**Task item:** Below is some data. Retype exactly the lines starting at the one with "(254, 42): 0.69" and ending at the one with "One rendered picture".

[Data for review Boundary: Start]

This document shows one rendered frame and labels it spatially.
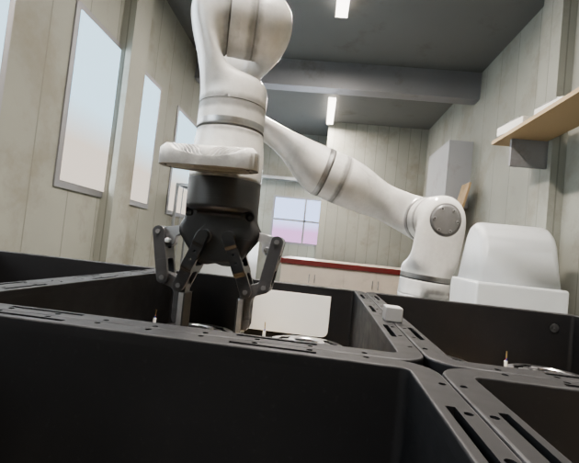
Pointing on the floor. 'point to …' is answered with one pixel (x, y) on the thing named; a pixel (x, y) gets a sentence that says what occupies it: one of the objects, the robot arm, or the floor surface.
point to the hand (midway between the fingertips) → (211, 316)
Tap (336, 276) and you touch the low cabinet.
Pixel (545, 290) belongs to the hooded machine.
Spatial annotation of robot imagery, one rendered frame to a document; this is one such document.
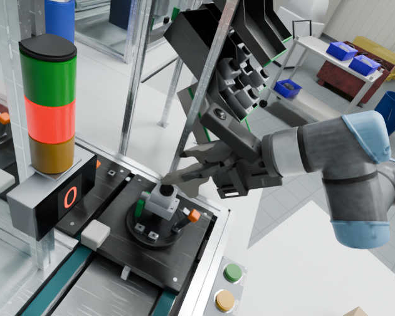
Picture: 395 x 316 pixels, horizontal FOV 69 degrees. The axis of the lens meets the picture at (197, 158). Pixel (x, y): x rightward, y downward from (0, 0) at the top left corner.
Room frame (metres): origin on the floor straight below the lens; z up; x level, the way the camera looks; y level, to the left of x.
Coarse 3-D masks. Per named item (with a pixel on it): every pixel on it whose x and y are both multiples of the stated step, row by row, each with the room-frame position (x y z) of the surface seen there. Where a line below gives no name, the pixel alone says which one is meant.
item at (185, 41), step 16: (192, 16) 0.74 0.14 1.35; (208, 16) 0.79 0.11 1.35; (176, 32) 0.67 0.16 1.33; (192, 32) 0.66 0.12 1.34; (208, 32) 0.78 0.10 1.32; (176, 48) 0.67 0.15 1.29; (192, 48) 0.65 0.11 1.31; (208, 48) 0.64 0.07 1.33; (224, 48) 0.77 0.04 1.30; (192, 64) 0.65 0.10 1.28; (224, 96) 0.68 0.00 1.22
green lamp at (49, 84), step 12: (24, 60) 0.21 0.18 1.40; (36, 60) 0.22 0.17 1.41; (72, 60) 0.24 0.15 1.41; (24, 72) 0.22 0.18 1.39; (36, 72) 0.21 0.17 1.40; (48, 72) 0.22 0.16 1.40; (60, 72) 0.23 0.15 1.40; (72, 72) 0.24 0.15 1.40; (24, 84) 0.22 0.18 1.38; (36, 84) 0.21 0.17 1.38; (48, 84) 0.22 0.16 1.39; (60, 84) 0.22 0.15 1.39; (72, 84) 0.24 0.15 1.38; (36, 96) 0.21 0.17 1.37; (48, 96) 0.22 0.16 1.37; (60, 96) 0.22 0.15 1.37; (72, 96) 0.24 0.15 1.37
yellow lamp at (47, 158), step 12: (36, 144) 0.21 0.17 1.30; (48, 144) 0.22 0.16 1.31; (60, 144) 0.22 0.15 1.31; (72, 144) 0.24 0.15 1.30; (36, 156) 0.21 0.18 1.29; (48, 156) 0.22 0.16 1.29; (60, 156) 0.22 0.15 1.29; (72, 156) 0.24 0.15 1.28; (36, 168) 0.21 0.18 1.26; (48, 168) 0.22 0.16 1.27; (60, 168) 0.22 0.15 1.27
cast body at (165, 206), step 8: (160, 184) 0.43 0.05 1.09; (144, 192) 0.42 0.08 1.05; (152, 192) 0.40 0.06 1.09; (160, 192) 0.40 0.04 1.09; (168, 192) 0.40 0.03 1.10; (176, 192) 0.42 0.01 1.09; (144, 200) 0.41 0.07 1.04; (152, 200) 0.39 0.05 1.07; (160, 200) 0.39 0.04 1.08; (168, 200) 0.39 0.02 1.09; (176, 200) 0.43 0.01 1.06; (152, 208) 0.39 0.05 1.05; (160, 208) 0.39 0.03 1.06; (168, 208) 0.39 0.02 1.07; (176, 208) 0.43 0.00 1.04; (168, 216) 0.39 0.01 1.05
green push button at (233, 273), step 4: (228, 264) 0.39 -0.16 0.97; (232, 264) 0.39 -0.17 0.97; (228, 268) 0.38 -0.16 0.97; (232, 268) 0.38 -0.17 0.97; (236, 268) 0.39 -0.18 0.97; (224, 272) 0.37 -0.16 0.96; (228, 272) 0.37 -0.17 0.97; (232, 272) 0.37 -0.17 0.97; (236, 272) 0.38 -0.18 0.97; (240, 272) 0.38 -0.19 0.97; (228, 276) 0.36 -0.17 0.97; (232, 276) 0.36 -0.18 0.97; (236, 276) 0.37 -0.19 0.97; (240, 276) 0.37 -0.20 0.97; (232, 280) 0.36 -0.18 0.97; (236, 280) 0.36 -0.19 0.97
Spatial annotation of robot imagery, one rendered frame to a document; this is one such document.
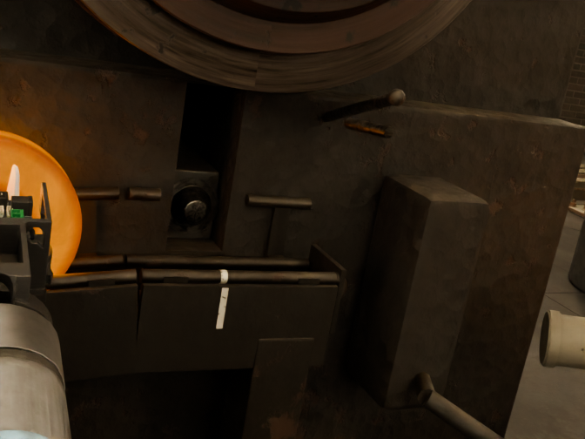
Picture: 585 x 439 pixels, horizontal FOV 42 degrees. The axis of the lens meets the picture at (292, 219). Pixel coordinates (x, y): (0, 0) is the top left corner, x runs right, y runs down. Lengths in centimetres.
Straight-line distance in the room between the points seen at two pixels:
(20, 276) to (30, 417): 10
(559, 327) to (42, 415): 56
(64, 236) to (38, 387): 26
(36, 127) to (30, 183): 8
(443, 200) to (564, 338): 19
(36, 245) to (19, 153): 14
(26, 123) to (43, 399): 34
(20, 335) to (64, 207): 23
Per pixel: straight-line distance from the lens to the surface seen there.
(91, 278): 67
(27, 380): 44
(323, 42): 66
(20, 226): 53
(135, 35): 62
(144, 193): 74
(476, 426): 81
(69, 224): 68
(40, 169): 66
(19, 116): 72
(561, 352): 84
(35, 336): 47
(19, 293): 49
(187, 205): 78
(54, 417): 43
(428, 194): 77
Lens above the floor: 96
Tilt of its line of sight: 16 degrees down
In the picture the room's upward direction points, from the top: 10 degrees clockwise
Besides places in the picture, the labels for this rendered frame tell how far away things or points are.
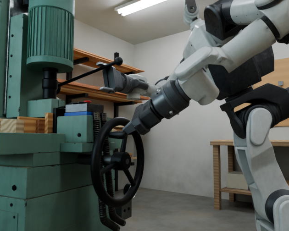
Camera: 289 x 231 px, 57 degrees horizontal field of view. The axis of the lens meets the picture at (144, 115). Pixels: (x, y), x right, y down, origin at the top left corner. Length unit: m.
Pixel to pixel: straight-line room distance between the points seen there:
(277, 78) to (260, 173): 2.98
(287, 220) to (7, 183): 0.96
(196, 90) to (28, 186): 0.54
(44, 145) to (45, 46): 0.39
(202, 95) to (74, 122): 0.43
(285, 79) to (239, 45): 3.33
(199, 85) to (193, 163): 3.73
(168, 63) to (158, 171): 1.88
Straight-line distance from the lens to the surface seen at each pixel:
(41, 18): 1.13
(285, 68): 4.04
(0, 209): 0.96
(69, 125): 0.92
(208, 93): 0.71
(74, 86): 3.53
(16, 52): 1.21
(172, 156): 4.57
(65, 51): 1.09
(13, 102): 1.17
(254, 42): 0.69
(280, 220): 1.14
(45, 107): 1.08
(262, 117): 1.10
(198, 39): 1.06
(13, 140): 0.82
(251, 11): 0.82
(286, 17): 0.71
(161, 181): 4.75
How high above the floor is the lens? 0.88
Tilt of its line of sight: 5 degrees up
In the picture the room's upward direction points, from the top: straight up
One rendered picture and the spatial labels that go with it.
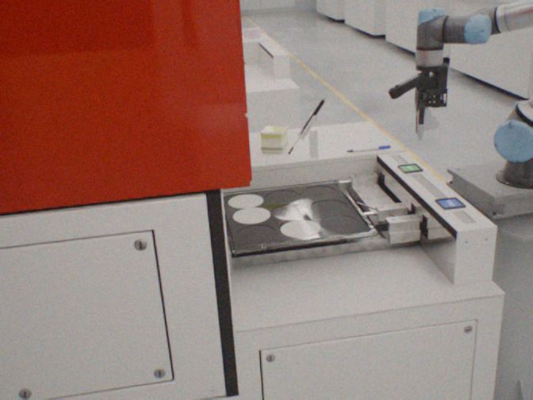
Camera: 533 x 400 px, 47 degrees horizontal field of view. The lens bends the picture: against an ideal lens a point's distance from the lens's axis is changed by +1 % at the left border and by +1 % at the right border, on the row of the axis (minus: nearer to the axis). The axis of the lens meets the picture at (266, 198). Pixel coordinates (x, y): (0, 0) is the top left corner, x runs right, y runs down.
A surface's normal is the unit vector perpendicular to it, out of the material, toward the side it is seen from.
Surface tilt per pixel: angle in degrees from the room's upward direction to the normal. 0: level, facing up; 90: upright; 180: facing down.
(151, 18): 90
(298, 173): 90
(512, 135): 96
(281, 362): 90
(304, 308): 0
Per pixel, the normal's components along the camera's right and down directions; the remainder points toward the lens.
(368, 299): -0.05, -0.92
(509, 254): -0.68, 0.32
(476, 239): 0.16, 0.38
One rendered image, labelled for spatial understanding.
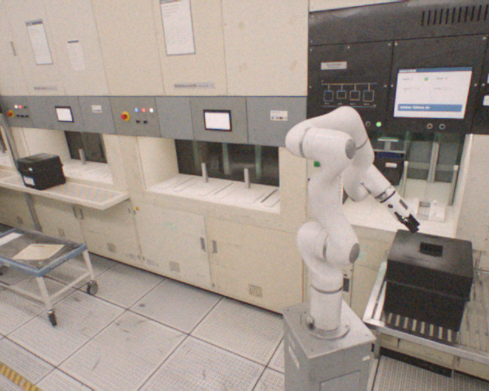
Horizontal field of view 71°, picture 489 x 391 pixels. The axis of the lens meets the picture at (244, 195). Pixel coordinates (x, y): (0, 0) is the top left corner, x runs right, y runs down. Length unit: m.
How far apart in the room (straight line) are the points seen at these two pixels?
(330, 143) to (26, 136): 3.33
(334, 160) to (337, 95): 0.86
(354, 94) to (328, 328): 1.09
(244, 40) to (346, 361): 1.61
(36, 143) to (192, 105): 2.12
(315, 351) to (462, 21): 1.42
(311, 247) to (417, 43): 1.01
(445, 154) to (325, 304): 1.69
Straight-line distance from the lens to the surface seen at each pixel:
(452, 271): 1.47
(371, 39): 1.81
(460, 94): 1.79
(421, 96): 1.79
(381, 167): 2.43
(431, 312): 1.57
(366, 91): 1.82
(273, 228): 2.23
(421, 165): 2.78
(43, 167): 3.40
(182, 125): 2.34
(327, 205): 1.15
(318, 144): 1.04
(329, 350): 1.41
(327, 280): 1.32
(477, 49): 1.78
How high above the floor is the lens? 1.77
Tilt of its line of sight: 22 degrees down
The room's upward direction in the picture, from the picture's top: 3 degrees counter-clockwise
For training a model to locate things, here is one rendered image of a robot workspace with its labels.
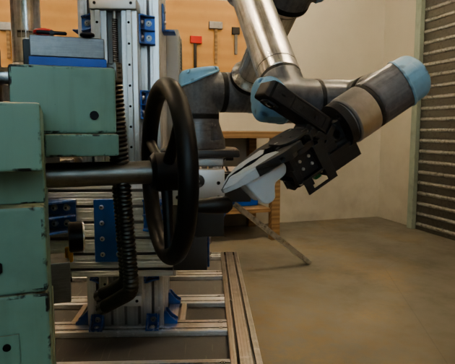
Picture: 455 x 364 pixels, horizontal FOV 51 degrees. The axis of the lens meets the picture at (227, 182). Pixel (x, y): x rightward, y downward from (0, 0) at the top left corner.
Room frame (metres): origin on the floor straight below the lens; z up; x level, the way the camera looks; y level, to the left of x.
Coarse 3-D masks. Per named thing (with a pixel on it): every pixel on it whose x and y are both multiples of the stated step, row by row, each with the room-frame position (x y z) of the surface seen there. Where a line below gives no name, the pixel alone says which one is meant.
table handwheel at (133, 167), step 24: (168, 96) 0.67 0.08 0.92; (144, 120) 0.83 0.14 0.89; (192, 120) 0.64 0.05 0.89; (144, 144) 0.85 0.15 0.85; (168, 144) 0.69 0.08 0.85; (192, 144) 0.62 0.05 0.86; (48, 168) 0.67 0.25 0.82; (72, 168) 0.68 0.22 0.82; (96, 168) 0.69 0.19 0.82; (120, 168) 0.70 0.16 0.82; (144, 168) 0.72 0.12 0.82; (168, 168) 0.72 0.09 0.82; (192, 168) 0.61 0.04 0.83; (144, 192) 0.85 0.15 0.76; (168, 192) 0.73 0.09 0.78; (192, 192) 0.61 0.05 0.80; (168, 216) 0.73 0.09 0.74; (192, 216) 0.62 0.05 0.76; (168, 240) 0.72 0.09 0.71; (192, 240) 0.65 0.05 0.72; (168, 264) 0.71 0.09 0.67
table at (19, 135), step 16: (0, 112) 0.41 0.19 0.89; (16, 112) 0.41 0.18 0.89; (32, 112) 0.42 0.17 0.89; (0, 128) 0.41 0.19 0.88; (16, 128) 0.41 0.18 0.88; (32, 128) 0.42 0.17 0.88; (0, 144) 0.41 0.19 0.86; (16, 144) 0.41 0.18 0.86; (32, 144) 0.42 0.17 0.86; (48, 144) 0.62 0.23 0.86; (64, 144) 0.63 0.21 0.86; (80, 144) 0.63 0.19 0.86; (96, 144) 0.64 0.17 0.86; (112, 144) 0.65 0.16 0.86; (0, 160) 0.41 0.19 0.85; (16, 160) 0.41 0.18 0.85; (32, 160) 0.42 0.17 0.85
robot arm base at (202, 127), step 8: (200, 120) 1.34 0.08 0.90; (208, 120) 1.34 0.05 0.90; (216, 120) 1.37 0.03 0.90; (200, 128) 1.33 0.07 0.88; (208, 128) 1.34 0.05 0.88; (216, 128) 1.36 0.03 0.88; (200, 136) 1.32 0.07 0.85; (208, 136) 1.33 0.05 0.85; (216, 136) 1.36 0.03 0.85; (200, 144) 1.32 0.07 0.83; (208, 144) 1.32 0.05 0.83; (216, 144) 1.34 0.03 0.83; (224, 144) 1.37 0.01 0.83
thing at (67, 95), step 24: (24, 72) 0.63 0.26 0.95; (48, 72) 0.64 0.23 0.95; (72, 72) 0.65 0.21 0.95; (96, 72) 0.66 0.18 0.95; (24, 96) 0.63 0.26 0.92; (48, 96) 0.64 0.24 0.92; (72, 96) 0.65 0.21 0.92; (96, 96) 0.66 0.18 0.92; (48, 120) 0.64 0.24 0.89; (72, 120) 0.65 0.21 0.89; (96, 120) 0.66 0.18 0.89
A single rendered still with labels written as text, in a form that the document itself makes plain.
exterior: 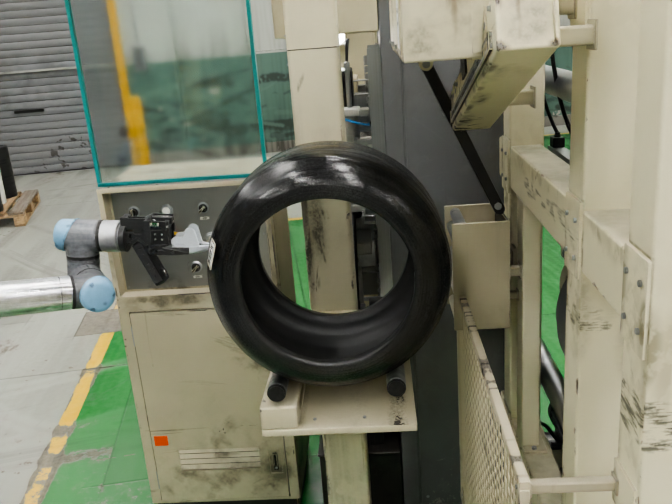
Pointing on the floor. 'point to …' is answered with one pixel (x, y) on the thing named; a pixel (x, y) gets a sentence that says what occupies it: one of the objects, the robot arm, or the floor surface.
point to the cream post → (326, 209)
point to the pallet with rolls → (21, 210)
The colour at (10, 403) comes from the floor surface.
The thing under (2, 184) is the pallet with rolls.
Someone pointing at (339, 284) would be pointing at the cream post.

[Data for review Boundary: End]

**Answer area:**
(254, 42): 0.69
(280, 220): 1.14
(45, 107): 1.08
(262, 117): 1.10
(198, 39): 1.06
(13, 140): 0.82
(251, 11): 0.82
(286, 17): 0.71
(161, 181): 4.75
How high above the floor is the lens? 0.88
Tilt of its line of sight: 5 degrees up
In the picture the room's upward direction points, from the top: straight up
One rendered picture and the spatial labels that go with it.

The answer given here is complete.